Best practices demand that access be removed for employee accounts that are no longer active. In the case where an employee changes roles, access needs to be altered to provide the new access and authorization required for the new role and remove access that is no longer needed. Oftentimes, the removal of no-longer-needed access is overlooked. When user accounts are not deprovisioned (often called dormant accounts), they are open invitations for disgruntled employees, hackers or other threat actors, who can exploit the accounts and gain access to sensitive systems and information, resulting in data breaches or compliance violations.
Inadequate IT processes everywhere
The user account access and management challenges are not limited to legacy systems and data, as they also are relevant for newer technologies such as file-sync-and-share services like Box and Dropbox. Only 14 percent of respondents report deprovisioning access to these accounts in a centralized/automated manner.
Other findings provide further evidence of the challenges organizations face with regard to managing employee access to IT resources:
- Only one in four are “very confident” that user rights and permissions in their organizations are correct for the individuals’ roles.
- Seventy-one percent are concerned about the risk represented by dormant accounts.
- Ninety-seven percent have a process for identifying dormant users, but only 19 percent have tools to aid in finding them.
- Only 11 percent audit enterprise roles more frequently than monthly.

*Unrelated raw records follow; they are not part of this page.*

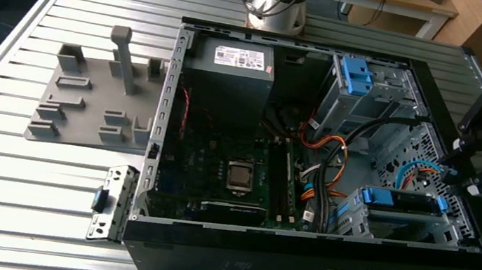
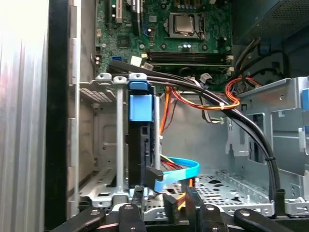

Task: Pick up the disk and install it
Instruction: 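Insert the first disk wire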

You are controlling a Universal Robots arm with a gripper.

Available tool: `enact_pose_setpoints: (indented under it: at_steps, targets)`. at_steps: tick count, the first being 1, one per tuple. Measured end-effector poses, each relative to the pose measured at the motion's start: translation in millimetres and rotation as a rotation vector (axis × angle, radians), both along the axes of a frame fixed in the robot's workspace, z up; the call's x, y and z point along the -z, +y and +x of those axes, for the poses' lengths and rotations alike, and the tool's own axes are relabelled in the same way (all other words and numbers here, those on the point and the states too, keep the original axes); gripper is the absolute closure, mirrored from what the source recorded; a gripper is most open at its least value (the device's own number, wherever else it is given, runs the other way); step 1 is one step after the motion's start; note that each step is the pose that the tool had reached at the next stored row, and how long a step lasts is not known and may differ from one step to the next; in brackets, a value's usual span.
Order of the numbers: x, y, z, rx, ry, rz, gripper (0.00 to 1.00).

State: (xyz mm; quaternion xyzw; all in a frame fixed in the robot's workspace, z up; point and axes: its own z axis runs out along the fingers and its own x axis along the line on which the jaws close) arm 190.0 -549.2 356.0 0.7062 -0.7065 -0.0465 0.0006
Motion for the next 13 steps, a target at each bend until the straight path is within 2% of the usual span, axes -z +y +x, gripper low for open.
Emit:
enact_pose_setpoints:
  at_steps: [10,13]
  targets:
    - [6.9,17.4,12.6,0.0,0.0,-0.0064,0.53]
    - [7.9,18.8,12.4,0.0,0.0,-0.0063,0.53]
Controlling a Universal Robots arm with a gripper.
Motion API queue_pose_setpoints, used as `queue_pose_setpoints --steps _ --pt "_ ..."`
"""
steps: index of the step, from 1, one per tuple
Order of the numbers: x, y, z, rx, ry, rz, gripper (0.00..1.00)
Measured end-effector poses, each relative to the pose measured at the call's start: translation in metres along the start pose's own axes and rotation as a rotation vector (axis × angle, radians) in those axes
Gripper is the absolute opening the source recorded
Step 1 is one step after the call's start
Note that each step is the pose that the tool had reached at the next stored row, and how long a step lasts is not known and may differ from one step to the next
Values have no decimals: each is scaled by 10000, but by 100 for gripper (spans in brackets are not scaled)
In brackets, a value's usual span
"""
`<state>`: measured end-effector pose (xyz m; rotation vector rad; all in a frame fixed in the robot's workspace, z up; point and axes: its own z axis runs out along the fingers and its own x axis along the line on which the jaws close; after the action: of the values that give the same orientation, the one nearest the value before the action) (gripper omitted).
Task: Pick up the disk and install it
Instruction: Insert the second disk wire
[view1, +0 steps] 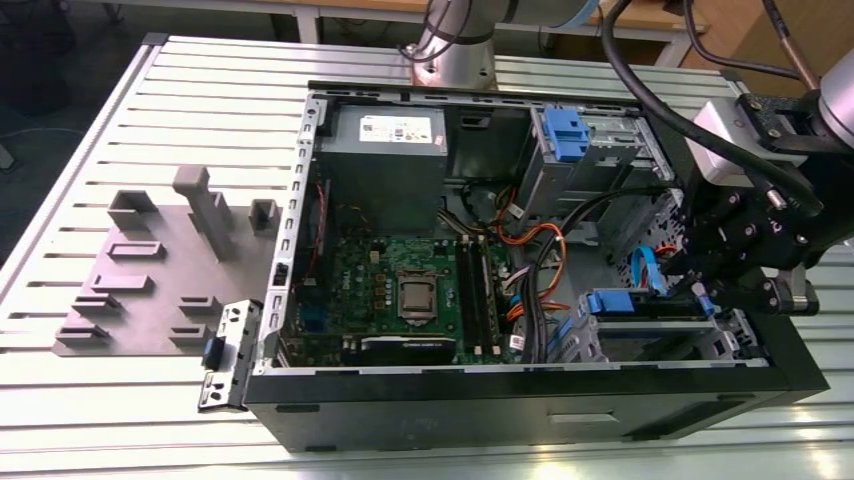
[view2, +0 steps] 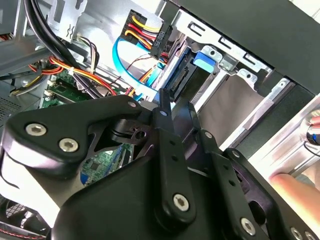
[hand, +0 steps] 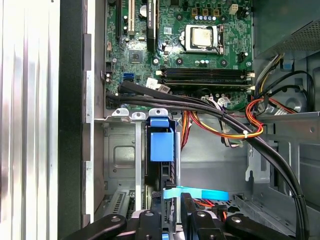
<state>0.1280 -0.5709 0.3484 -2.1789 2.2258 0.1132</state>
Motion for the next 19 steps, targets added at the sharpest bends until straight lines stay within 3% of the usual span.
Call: queue_pose_setpoints --steps 8,14,19 --pt "0 -1 -2 0 -12 -1 29" --pt "-4 1 -62 0 -13 0 29" --pt "-33 2 -60 -2 -92 -4 29"
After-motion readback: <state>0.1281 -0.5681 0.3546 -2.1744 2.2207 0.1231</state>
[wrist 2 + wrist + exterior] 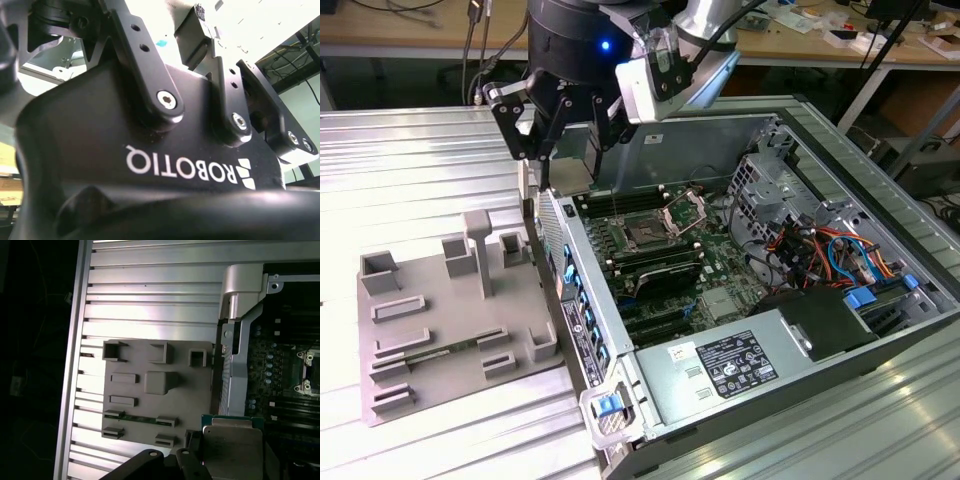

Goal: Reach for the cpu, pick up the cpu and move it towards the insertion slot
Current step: 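Pick up the cpu and move it towards the insertion slot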

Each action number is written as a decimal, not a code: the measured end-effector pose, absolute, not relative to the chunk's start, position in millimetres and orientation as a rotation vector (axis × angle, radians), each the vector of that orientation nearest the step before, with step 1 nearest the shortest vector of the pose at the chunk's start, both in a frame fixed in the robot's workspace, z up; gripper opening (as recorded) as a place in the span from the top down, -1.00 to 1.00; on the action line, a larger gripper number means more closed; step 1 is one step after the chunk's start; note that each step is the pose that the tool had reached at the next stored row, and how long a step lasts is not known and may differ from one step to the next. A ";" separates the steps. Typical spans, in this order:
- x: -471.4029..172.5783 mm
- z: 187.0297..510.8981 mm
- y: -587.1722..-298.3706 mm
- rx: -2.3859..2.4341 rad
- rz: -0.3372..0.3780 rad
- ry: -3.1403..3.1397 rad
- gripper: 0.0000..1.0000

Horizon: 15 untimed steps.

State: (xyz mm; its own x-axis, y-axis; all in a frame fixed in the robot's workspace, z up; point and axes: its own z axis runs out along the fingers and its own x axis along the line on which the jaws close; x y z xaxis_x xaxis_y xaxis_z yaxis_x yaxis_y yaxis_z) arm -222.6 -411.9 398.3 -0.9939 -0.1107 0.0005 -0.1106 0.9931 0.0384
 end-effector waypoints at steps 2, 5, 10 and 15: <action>-221.1 398.2 -411.9 0.174 -0.060 -3.134 -0.09; -218.7 398.2 -411.9 0.174 -0.060 -3.134 -0.09; -214.0 398.2 -411.9 0.174 -0.060 -3.134 -0.09; -210.6 398.1 -411.9 0.174 -0.060 -3.134 -0.09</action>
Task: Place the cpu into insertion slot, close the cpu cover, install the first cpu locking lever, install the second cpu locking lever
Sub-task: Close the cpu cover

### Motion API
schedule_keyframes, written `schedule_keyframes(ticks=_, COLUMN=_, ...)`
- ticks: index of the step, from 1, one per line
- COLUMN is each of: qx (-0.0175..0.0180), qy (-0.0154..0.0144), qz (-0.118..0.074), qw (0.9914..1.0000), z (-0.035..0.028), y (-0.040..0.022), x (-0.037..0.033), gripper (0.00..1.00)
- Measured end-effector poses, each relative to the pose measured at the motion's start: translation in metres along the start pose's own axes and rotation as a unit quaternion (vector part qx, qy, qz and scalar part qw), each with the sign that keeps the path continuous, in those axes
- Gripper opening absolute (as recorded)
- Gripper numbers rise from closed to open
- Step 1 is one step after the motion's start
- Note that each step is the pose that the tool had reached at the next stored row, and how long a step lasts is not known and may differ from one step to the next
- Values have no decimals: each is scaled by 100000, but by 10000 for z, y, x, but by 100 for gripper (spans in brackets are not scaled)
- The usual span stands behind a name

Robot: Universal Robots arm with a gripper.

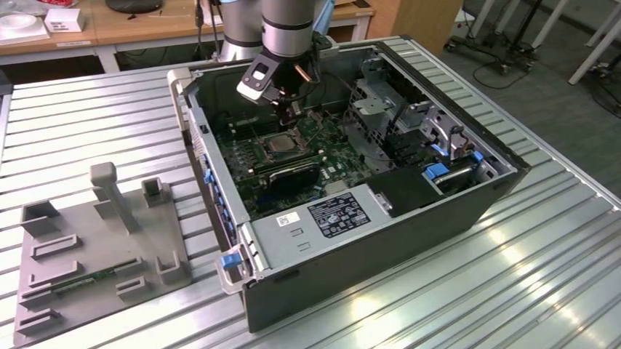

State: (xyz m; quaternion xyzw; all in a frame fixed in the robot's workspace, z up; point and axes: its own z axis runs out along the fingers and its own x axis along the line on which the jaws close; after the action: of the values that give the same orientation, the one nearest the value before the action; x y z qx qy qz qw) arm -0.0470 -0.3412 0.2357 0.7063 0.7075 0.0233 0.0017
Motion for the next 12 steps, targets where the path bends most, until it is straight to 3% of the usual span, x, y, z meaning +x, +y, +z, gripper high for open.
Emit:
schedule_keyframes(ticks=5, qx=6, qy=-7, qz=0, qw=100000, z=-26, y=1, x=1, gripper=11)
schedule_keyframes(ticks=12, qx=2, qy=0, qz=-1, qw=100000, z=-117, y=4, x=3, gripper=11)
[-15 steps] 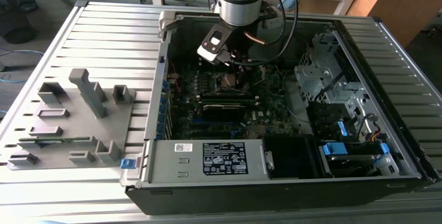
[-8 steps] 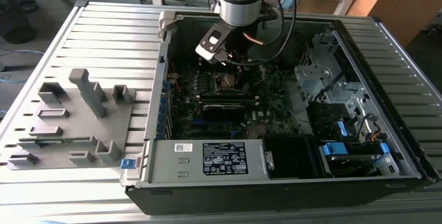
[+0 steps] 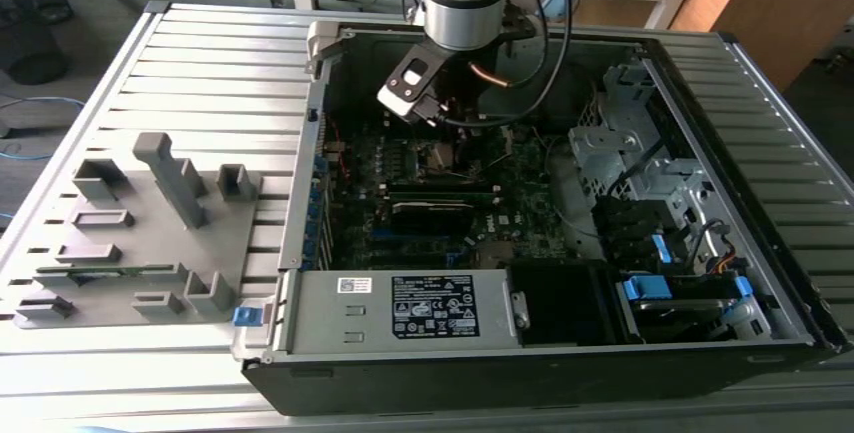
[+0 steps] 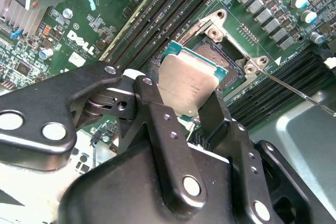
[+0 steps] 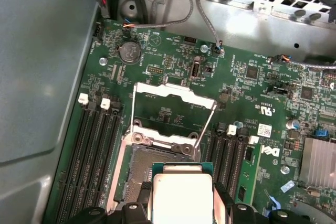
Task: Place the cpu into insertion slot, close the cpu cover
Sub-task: 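Place the cpu into insertion slot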
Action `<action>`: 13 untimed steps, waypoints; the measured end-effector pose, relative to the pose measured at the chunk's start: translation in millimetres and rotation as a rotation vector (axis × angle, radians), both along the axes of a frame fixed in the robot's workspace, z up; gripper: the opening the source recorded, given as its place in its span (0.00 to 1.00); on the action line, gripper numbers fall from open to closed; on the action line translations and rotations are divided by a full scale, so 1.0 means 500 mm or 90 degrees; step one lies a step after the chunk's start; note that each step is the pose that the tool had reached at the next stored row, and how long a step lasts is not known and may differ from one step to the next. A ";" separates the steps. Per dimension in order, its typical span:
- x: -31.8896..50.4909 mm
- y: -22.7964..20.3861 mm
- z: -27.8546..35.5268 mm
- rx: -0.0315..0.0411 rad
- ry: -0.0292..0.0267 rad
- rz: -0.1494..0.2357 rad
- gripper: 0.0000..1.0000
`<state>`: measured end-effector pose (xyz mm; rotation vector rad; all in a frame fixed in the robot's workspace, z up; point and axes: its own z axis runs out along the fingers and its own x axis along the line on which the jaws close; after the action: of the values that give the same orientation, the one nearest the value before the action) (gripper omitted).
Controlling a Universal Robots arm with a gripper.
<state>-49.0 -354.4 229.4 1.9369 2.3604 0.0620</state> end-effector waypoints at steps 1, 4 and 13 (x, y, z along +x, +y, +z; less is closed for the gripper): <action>0.000 0.0000 0.000 0.0000 0.0000 -0.005 0.54; 0.000 -0.0001 0.000 0.0000 0.0000 -0.016 0.54; 0.000 -0.0001 0.000 0.0000 0.0000 -0.025 0.54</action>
<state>-49.0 -354.5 229.3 1.9829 2.3210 0.0592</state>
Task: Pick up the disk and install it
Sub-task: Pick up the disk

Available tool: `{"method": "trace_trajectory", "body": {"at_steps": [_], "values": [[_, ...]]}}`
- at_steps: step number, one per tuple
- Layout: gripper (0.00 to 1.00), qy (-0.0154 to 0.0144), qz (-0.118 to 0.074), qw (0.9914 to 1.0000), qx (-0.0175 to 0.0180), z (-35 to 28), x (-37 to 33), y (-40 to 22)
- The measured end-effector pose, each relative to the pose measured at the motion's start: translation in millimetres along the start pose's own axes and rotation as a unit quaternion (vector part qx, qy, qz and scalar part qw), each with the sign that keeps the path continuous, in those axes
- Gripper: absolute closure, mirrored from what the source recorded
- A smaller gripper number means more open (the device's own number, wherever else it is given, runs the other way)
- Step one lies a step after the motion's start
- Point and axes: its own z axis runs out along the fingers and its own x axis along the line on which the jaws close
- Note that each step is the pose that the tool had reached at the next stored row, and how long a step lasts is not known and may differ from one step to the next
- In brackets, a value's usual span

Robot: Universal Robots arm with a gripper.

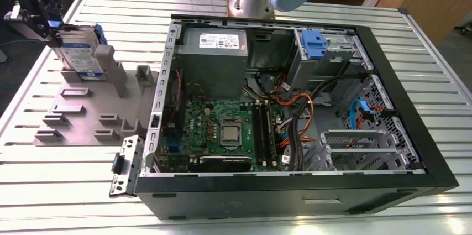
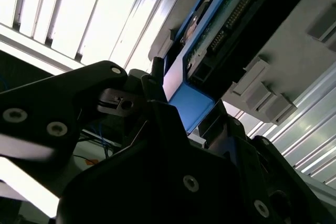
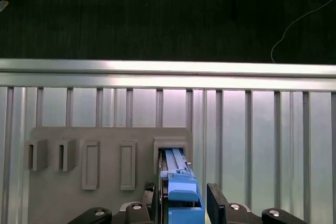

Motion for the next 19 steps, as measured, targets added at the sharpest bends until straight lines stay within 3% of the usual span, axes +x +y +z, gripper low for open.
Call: {"method": "trace_trajectory", "body": {"at_steps": [10, 11, 12, 19], "values": [[0.51, 0.0001, -0.001, 1.00000, 0.0001, 0.7, 0.0, 0.0], [0.51, 0.0004, -0.001, 1.00000, 0.0002, 0.7, 0.0, 0.0], [0.58, 0.0010, -0.001, 1.00000, 0.0002, 0.8, 0.0, 0.0], [0.58, 0.0045, -0.001, 0.99999, 0.0001, 0.7, 0.2, 0.0]]}}
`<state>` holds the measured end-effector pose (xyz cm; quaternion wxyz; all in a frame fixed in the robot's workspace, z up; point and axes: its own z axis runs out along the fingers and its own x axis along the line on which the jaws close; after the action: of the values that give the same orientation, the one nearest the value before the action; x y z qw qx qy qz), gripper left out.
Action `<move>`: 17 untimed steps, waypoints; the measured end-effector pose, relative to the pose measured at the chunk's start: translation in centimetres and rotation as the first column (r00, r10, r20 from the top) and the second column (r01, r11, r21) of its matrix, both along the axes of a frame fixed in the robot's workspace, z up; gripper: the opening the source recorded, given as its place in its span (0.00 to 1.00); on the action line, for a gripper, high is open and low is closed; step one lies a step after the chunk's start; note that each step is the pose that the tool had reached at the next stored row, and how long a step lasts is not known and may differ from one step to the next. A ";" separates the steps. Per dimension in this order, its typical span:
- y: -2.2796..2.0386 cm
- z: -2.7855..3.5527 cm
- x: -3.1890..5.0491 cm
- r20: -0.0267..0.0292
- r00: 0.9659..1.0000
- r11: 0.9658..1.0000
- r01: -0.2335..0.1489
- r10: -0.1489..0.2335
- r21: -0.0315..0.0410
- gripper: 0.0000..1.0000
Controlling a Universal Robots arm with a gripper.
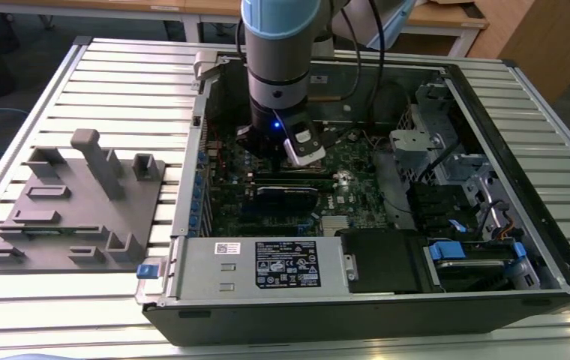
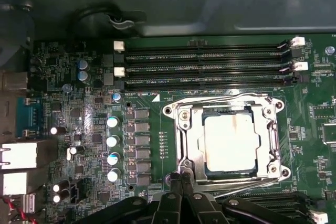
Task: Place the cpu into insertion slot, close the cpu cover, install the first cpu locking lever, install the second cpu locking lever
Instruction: 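Install the second cpu locking lever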
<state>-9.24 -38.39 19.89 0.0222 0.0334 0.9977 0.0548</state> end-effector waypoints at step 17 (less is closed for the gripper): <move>0.00 2.19 0.15 0.000 1.000 1.000 0.000 0.000 0.000 0.11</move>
<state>-9.09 -38.39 22.08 0.0222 0.0334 0.9977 0.0548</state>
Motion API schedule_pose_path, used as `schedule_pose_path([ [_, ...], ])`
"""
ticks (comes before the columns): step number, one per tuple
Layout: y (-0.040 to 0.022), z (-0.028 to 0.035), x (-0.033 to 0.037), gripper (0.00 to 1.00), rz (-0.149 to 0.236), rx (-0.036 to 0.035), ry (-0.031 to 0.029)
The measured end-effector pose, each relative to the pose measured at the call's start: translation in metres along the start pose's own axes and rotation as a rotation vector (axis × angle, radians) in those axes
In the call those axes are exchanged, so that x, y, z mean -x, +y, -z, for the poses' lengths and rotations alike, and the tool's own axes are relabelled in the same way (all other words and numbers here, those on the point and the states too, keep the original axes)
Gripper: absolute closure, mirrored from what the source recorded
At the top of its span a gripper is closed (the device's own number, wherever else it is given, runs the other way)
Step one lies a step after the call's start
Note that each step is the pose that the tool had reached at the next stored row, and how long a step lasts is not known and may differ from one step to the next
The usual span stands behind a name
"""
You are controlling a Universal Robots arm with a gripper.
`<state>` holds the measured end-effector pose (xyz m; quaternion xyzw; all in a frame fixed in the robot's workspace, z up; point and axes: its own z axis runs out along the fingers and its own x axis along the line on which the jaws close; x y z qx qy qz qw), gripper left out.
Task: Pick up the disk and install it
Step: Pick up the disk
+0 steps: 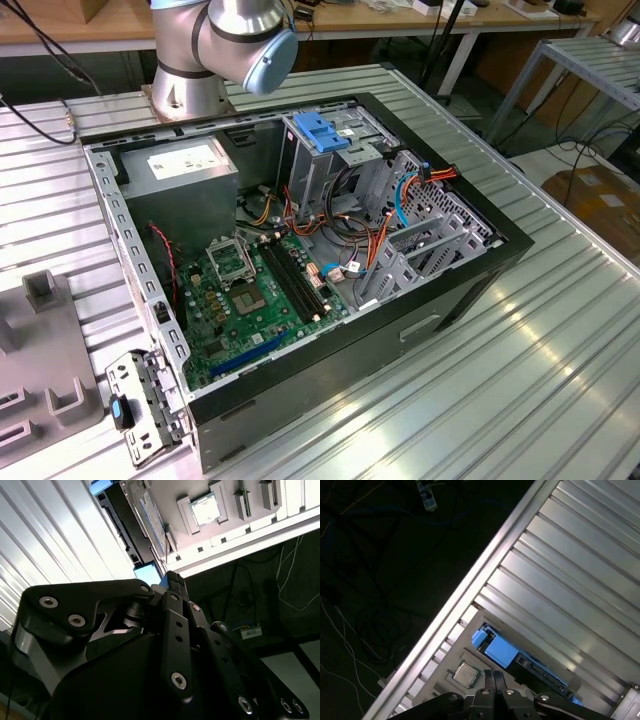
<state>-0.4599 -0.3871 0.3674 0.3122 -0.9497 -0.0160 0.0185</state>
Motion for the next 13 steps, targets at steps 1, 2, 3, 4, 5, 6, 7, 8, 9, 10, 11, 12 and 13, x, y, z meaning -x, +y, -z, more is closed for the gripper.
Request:
schedule_pose_path([
  [1,0.0,0.0,0.0,0.89,0.015,-0.0002,0.0004],
  [2,0.0,0.0,0.0,0.89,0.027,-0.0003,0.0009],
  [3,0.0,0.0,0.0,0.89,0.037,-0.0006,0.0013],
  [4,0.0,0.0,0.0,0.89,0.059,-0.0011,0.0021],
  [5,0.0,0.0,0.0,0.89,0.073,-0.0014,0.0027],
  [6,0.0,0.0,0.0,0.89,0.087,-0.0018,0.0032],
  [7,0.0,-0.0001,0.0,0.89,0.106,-0.0023,0.0038],
  [8,0.0,-0.0001,0.0,0.89,0.119,-0.0026,0.0043],
  [9,0.0,-0.0001,0.0,0.89,0.13,-0.0029,0.0048],
  [10,0.0,0.0,0.0,0.89,0.146,-0.0032,0.0055],
  [11,0.0,-0.0001,0.0,0.89,0.158,-0.0035,0.0059],
  [12,0.0,0.0,0.0,0.89,0.176,-0.0039,0.0067],
  [13,0.0,-0.0001,0.0,0.89,0.199,-0.0044,0.0076],
])
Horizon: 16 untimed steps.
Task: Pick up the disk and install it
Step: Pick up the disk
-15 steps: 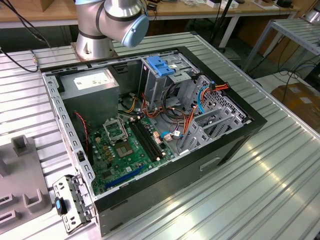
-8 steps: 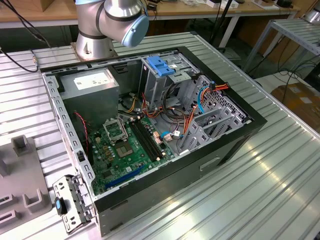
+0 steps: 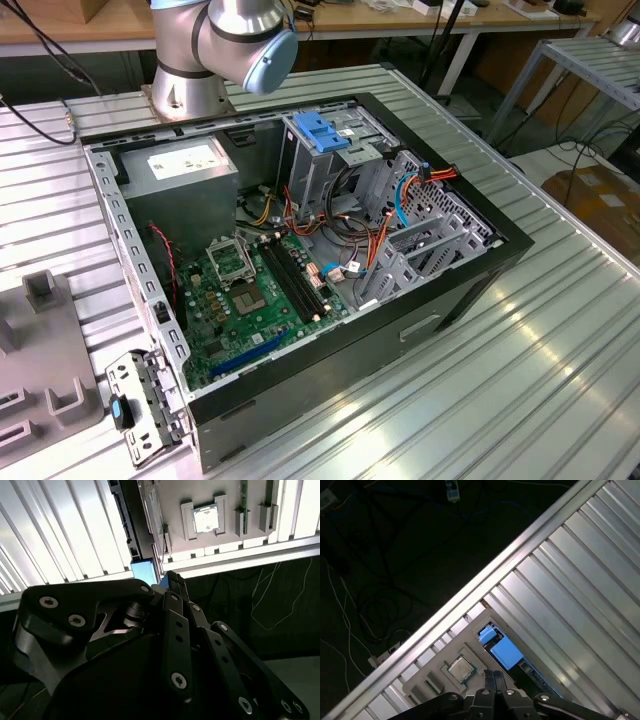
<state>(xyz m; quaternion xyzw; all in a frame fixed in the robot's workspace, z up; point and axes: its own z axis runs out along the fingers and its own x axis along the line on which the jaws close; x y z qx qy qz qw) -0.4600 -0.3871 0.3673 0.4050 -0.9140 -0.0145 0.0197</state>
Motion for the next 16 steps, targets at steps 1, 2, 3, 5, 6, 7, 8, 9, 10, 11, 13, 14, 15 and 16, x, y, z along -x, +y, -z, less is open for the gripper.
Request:
schedule_pose_path([
  [1,0.0,0.0,0.0,0.89,0.021,-0.0006,0.0007],
  [2,0.0,0.0,0.0,0.89,0.035,-0.0012,0.001],
  [3,0.0,0.0,0.0,0.89,0.049,-0.0018,0.0012],
  [5,0.0,0.0,0.0,0.89,0.073,-0.0026,0.002],
  [6,0.0,0.0,0.0,0.89,0.087,-0.003,0.0025],
  [7,0.0,0.0,0.0,0.89,0.096,-0.0032,0.0028],
  [8,0.0,0.0,0.0,0.89,0.106,-0.0035,0.003],
  [9,0.0,0.0,0.0,0.89,0.116,-0.0038,0.0033],
  [10,0.0,0.0,0.0,0.89,0.124,-0.004,0.0035],
  [11,0.0,0.0,0.0,0.89,0.136,-0.0042,0.0039],
  [13,0.0,0.0,0.0,0.89,0.147,-0.0045,0.0043],
  [14,0.0,0.0,0.0,0.89,0.152,-0.0046,0.0045],
  [15,0.0,0.0,0.0,0.89,0.153,-0.0047,0.0046],
  [16,0.0,0.0,0.0,0.89,0.154,-0.0047,0.0045],
])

“Today, when employees leave an organization or change roles within the same organization, it’s more critical than ever that any access rights to the corporate network, systems, and data are revoked or modified to match their new status,” said John Milburn, president and general manager of One Identity. “The overwhelming lack of confidence that organizations are doing this in a timely manner means they are still grappling with these same critical issues, offering up a gaping security hole for former employees, or hackers to exploit those identities, and wreak havoc for hours, weeks or even months to come. Those that don’t finally get this under control are more likely than ever to suffer a significant breach, and all of the resulting major impacts on reputation, brand, and stock valuation.”
Does your enterprise have dormant users, where the accounts associated with the identities are not being used?
Credential-based attack vectors
One of the easiest ways for malicious outsiders, or even insiders, to gain access into an organization’s IT network is by stealing user credentials such as user names and passwords. Once access is secured, a series of lateral movements and privilege escalation activities can procure access to the type of information and systems that are most coveted by bad actors, such as a CEO’s email, customer or citizen personally identifiable information, or financial records.
The more time inactive accounts are available to bad actors, the more damage can potentially be done, including data loss, theft and leakage, which could end up in irreparable damage to reputations, compliance violations, as well as possibly large fines and a significant drop in stock valuation.